数字的には、すでに70年代から全国で、15日ごとにある配給から2日分の配給量を厳格に削減していた。
即ち、全国所要供給量の13%以上が不足している事態を国家が認めて、強い緊縮政策を執行してきたのである。
その深刻性は、金日成国家主席自らが"農業司令官"になって食糧増産に立ち上がり、「ご飯を食べる者ならば、すべての者を農作業に動員すべし」を義務化した"主体農法"政策を実施するほどであった。
一般的に1年の4か月間は、全国ですべてが農村に集中動員された。住民の移転も、農村への一方向にだけ厳しく制限され、都市住民を系統的に農村に強制移住させた。
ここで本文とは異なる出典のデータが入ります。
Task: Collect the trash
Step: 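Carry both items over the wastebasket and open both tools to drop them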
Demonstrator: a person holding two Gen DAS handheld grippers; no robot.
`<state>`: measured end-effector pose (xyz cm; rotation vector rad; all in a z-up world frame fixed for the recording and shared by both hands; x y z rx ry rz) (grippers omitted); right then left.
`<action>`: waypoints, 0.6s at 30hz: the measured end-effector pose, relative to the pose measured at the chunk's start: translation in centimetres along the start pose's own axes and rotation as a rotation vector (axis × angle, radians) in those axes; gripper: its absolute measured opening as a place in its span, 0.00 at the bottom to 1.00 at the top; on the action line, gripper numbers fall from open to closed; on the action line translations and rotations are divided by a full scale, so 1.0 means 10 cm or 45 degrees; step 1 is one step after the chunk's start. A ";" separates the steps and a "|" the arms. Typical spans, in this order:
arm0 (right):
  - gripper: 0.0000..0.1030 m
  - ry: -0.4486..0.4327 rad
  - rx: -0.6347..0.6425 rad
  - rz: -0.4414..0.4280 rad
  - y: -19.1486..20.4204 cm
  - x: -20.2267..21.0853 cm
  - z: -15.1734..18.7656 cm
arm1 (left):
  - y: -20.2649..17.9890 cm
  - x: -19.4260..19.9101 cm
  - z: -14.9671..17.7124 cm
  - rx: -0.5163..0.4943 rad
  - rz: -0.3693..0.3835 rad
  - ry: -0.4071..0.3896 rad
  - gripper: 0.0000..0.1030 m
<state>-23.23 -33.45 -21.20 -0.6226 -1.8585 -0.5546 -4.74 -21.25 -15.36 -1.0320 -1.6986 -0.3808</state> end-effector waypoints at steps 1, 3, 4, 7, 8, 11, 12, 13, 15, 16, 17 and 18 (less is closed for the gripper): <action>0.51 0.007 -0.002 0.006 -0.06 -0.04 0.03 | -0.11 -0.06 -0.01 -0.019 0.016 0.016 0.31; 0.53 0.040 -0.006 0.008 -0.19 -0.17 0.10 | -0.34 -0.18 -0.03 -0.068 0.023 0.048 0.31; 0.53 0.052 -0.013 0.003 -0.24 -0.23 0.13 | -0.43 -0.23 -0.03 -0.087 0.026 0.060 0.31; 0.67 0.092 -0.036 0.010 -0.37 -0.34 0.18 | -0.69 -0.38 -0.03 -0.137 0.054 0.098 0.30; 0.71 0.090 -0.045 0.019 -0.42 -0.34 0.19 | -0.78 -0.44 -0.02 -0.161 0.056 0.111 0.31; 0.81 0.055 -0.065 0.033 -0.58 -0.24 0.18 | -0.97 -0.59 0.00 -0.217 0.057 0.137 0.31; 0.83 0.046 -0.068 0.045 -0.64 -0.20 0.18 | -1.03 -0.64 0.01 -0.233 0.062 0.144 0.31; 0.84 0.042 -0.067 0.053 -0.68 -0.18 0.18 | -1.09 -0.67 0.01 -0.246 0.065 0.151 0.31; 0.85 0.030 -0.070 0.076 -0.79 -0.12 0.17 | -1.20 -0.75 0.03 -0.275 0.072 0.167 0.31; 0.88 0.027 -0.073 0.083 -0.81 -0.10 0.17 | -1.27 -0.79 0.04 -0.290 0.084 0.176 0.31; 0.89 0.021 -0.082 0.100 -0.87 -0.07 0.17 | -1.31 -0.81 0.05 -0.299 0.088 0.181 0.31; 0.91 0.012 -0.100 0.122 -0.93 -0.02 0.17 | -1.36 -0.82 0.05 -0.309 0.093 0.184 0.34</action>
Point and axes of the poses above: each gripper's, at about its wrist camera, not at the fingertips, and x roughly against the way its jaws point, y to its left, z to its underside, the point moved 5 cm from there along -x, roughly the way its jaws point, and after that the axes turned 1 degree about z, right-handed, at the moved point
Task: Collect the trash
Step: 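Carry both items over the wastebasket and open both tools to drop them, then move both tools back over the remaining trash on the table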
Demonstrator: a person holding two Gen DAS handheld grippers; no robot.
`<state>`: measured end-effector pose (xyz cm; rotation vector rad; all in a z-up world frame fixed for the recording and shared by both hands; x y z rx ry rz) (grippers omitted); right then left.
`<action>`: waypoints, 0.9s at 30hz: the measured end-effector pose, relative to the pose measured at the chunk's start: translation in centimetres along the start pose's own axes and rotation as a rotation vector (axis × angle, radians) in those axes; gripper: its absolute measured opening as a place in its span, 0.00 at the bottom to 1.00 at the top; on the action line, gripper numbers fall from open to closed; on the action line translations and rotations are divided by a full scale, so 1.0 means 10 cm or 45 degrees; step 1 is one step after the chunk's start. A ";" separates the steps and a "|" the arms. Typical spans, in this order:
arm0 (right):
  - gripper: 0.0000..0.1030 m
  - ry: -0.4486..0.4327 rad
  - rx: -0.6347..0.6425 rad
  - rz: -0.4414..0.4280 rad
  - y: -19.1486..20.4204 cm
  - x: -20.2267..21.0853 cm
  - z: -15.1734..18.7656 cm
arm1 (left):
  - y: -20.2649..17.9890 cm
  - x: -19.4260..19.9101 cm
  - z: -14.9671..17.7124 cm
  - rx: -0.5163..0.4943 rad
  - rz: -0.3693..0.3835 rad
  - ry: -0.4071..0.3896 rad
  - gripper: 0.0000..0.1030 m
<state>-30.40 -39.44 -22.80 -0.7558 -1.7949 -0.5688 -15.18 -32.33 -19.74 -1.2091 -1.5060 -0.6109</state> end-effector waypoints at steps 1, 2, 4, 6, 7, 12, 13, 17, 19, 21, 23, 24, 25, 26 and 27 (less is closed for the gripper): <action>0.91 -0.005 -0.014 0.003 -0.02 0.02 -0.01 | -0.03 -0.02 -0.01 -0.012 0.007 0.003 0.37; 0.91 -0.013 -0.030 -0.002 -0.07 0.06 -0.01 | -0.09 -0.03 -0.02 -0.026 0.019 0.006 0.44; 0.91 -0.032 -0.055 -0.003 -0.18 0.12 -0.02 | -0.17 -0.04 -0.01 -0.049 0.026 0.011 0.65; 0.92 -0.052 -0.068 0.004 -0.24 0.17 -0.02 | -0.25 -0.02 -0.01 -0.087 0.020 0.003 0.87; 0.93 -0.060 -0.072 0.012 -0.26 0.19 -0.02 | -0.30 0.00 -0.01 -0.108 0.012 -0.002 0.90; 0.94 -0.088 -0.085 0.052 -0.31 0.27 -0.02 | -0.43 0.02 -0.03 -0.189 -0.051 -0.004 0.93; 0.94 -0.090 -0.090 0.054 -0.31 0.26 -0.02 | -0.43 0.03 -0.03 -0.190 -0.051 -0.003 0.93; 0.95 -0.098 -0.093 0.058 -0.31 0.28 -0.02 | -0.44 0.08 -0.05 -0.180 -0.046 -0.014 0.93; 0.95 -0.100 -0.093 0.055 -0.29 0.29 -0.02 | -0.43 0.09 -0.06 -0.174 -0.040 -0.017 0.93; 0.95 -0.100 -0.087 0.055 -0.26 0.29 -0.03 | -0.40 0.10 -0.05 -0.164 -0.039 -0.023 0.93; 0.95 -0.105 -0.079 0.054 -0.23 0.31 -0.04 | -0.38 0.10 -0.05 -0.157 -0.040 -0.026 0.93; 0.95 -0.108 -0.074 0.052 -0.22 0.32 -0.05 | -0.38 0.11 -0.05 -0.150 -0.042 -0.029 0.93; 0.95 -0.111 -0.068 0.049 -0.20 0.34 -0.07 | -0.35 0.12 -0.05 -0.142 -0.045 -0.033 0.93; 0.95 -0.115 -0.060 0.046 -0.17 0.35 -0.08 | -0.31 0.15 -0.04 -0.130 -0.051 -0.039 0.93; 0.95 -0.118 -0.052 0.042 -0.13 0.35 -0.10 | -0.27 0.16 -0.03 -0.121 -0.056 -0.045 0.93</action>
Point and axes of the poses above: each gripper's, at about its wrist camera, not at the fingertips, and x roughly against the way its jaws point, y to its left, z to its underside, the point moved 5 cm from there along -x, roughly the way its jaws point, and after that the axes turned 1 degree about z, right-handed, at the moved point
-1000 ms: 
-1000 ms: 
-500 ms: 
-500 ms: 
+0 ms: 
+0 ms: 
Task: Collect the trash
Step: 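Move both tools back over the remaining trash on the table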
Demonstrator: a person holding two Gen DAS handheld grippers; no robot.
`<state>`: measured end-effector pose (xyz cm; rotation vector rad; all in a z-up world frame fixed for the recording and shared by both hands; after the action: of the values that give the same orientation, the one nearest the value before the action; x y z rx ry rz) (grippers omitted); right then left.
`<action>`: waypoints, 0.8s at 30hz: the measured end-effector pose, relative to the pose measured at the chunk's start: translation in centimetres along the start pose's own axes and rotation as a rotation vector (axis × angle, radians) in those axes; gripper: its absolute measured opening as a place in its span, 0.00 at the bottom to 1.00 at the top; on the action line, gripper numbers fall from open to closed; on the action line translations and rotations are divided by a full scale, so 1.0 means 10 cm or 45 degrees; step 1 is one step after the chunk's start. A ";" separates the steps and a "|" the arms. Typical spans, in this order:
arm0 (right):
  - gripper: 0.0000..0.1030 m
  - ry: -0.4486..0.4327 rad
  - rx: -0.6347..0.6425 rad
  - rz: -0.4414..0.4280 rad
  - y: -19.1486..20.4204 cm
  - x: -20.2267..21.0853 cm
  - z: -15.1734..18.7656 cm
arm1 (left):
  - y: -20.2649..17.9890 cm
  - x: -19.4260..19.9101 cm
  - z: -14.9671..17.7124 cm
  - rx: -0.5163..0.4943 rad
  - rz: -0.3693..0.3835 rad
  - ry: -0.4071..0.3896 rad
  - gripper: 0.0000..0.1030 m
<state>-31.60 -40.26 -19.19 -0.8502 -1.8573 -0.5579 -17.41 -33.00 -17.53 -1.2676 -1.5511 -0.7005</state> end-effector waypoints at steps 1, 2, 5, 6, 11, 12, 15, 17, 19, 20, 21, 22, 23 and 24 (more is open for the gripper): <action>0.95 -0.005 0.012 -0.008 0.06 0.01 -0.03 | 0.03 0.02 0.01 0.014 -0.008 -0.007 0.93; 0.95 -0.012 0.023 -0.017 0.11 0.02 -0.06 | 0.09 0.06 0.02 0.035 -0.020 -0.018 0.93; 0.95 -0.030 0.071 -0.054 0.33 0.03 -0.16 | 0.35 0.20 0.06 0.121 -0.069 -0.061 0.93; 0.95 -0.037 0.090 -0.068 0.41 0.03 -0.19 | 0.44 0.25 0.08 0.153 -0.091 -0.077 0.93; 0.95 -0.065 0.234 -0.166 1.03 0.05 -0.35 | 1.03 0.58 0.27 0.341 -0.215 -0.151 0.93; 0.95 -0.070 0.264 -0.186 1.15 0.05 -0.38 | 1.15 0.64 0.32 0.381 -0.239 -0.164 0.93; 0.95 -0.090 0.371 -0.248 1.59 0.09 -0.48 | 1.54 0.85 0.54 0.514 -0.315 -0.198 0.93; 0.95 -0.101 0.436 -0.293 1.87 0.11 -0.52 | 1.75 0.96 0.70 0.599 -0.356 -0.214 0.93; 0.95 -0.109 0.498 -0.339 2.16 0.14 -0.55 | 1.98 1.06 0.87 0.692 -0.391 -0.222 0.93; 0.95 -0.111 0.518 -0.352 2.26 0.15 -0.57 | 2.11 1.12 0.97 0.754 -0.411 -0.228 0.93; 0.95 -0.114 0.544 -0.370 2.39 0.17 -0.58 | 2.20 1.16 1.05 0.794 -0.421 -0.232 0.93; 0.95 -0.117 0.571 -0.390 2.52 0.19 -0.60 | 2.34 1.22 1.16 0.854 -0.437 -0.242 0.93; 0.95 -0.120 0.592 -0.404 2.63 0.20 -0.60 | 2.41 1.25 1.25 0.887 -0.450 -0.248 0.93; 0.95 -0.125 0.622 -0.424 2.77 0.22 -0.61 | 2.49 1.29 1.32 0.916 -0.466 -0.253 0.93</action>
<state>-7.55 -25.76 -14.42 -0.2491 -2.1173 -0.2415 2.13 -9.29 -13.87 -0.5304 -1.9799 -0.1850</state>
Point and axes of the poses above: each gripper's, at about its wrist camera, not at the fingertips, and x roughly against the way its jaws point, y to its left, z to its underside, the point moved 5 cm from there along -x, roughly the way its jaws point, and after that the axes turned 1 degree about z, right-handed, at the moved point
生産者である農民ですらも、穀物だけは配給制に束縛された。購入経路のいかんを問わず、穀物2重受給(各自が国家供給規定量以上をえることを意味する)は、銃殺刑に該当した。
それほど厳重に制定され、管理されていたのたが配給制なのである。
在日朝鮮人の訪問団が来ても、彼らが消費する食糧分は特別に海外同胞迎接総局が食糧政策総局に依頼しなければならなかった。
仮に、このような国家食糧政策制度が、変わらず健全に機能していたならば、たとえ予想外の災害によって食糧生産量の不足が生じても、農民市場に売り出すほどの個人が米を隠匿備蓄することはとうてい不可能だし、また独占物資である穀物の自由販売現象を許すこともなかったであろう。
また、餓死者が発生し、また軍人が栄養失調で廃人になるようなことは絶対起こらなかっただろう。国際支援による復旧効果も、どの国のケースより迅速で能率的に現れただろう。
第二に、食糧の不足でパニックが発生したと見ては、「首領も"金日成民族"も存在しなかった」とする、現実否定の立場に陥ってしまう。世界が目撃しショックを受けたように、首領の死亡で受けた北朝鮮と人民の打撃は甚大だった。
今でも亡くなった首領が"永生"するとしている北朝鮮の認識からも分かるように、金日成の死は、その死亡を否定したり、あるいは自らの人格が喪失されたりするほど衝撃的だったので、全社会の一時的混乱、あるいは制度が崩れたといっても、それは歴史的にも世界的にも何の不思議もないことだろう。